Though Perry's presence may seem strange, much about this Warped Tour is business as usual: It still attracts hordes of advertisers, vendors and sunburned teenagers. (Attendance is nearly on pace with 2007, when the tour sold 630,000 tickets.) With 65 bands spread across eight stages in both the parking lots and the amphitheater, kids have options ranging from hardcore punk (the Bronx) to poppier emo punk (the Academy Is . . .) to several not-exactly-punk acts — including Matisyahu and Gym Class Heroes, who guested during each others' sets.

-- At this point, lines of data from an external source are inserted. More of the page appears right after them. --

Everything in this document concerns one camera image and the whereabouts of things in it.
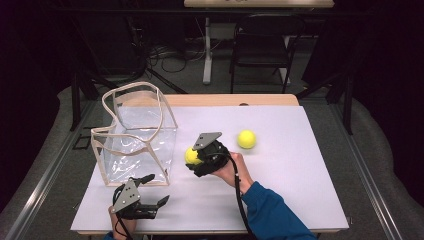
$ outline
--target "person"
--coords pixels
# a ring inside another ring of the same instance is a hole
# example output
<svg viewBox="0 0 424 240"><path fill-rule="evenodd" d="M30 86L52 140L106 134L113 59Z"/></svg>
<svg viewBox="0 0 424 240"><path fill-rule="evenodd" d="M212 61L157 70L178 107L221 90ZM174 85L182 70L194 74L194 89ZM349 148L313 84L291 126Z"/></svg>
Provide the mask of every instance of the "person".
<svg viewBox="0 0 424 240"><path fill-rule="evenodd" d="M264 188L259 182L254 181L244 161L243 155L231 152L231 157L237 165L240 179L240 192L242 200L247 205L247 220L250 229L258 240L309 240L316 239L315 235L285 204L284 199L272 191ZM212 173L222 178L228 185L235 187L235 172L231 161ZM111 213L113 232L105 236L105 240L125 239L120 232L122 226L117 223L116 215ZM133 233L136 220L123 220L130 233Z"/></svg>

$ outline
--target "black chair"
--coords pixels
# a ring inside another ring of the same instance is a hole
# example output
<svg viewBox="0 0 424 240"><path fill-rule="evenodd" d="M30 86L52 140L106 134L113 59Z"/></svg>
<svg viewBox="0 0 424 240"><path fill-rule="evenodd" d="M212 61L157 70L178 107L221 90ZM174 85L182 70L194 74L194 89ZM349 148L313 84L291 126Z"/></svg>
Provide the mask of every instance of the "black chair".
<svg viewBox="0 0 424 240"><path fill-rule="evenodd" d="M296 42L305 29L305 22L298 16L287 14L252 14L242 18L234 30L233 54L231 57L231 93L234 90L234 71L238 67L286 68L282 93L286 91L287 80L293 61ZM284 37L291 37L288 45Z"/></svg>

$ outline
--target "person's hand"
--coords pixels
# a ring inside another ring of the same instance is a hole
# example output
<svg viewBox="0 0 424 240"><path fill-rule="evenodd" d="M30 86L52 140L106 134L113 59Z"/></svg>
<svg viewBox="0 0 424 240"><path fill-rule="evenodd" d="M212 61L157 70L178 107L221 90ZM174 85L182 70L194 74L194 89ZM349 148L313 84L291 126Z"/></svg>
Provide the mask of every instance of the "person's hand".
<svg viewBox="0 0 424 240"><path fill-rule="evenodd" d="M240 192L245 194L253 184L252 177L249 174L243 155L240 153L230 152L231 157L237 165L237 170L240 178ZM235 173L233 163L228 161L227 164L219 170L212 173L215 176L222 178L228 185L235 187Z"/></svg>
<svg viewBox="0 0 424 240"><path fill-rule="evenodd" d="M110 221L112 222L112 229L113 229L113 238L116 240L125 240L127 239L125 236L121 234L126 234L124 229L122 228L121 224L118 222L118 217L115 213L112 213L113 206L110 206L108 209L109 215L110 215ZM125 227L127 228L128 232L130 234L133 234L135 231L135 227L137 225L137 220L128 220L128 219L122 219L122 222L125 224Z"/></svg>

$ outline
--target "chair backrest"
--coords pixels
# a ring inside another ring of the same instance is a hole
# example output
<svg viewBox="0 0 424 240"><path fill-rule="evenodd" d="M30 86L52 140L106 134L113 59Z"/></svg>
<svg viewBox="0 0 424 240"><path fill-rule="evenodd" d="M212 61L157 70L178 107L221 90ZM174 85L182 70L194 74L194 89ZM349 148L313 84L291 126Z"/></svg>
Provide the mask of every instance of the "chair backrest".
<svg viewBox="0 0 424 240"><path fill-rule="evenodd" d="M237 23L234 37L238 34L300 36L304 30L305 22L296 15L257 13Z"/></svg>

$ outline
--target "ball held in gripper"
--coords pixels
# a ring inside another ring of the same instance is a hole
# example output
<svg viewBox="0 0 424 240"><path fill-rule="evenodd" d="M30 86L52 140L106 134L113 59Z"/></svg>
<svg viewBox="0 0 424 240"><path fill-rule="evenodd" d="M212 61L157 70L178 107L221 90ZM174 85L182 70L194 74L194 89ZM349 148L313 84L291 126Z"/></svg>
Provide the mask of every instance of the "ball held in gripper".
<svg viewBox="0 0 424 240"><path fill-rule="evenodd" d="M237 143L245 149L253 148L256 144L256 135L251 130L243 130L237 136Z"/></svg>
<svg viewBox="0 0 424 240"><path fill-rule="evenodd" d="M202 162L199 158L197 158L197 151L193 150L192 147L189 147L185 152L185 161L187 164L199 164Z"/></svg>

The Heroes have gotten attention for both their vibrant, hip-hop-powered sound and for the incident in St. Louis when McCoy clocked a fan who threw the n word at him. "I wanted to bring him onstage and clown the fuck out of him," says the usually mild-mannered MC, who was charged with assault and may face a court date. "But when he grabbed my [injured knee], the pain went to my head, and whatever happened happened."
This is the Heroes' fourth year on Warped, which means they have experience preserving their sanity while dealing with a lack of showers and long catering lines. Offstage, the band keeps it mellow, watching The Boondocks on DVD or lounging on a makeshift patio outside the bus. For other bands, video games are a mainstay — members of Say Anything and the Academy Is . . . are replaying this year's NBA finals on NBA 2K8 — as are slightly wilder pursuits: Boozing is common, and Warped Tour rookies We the Kings brought along two four-wheelers and a bow and arrow, which they shoot into cardboard boxes.
The good times belie a problem: With gas prices soaring, many groups are struggling to break even. "Friends of ours had to go home because they were losing too much money," says Gabe Saporta of Cobra Starship. "For us, we'll have to sell lots of merchandise to break even on this tour." But despite economic difficulties, for a lot of bands the tour's communal experience is the real reward. "Last summer we toured Europe," says McCoy. "All I thought about was how much more fun Warped was."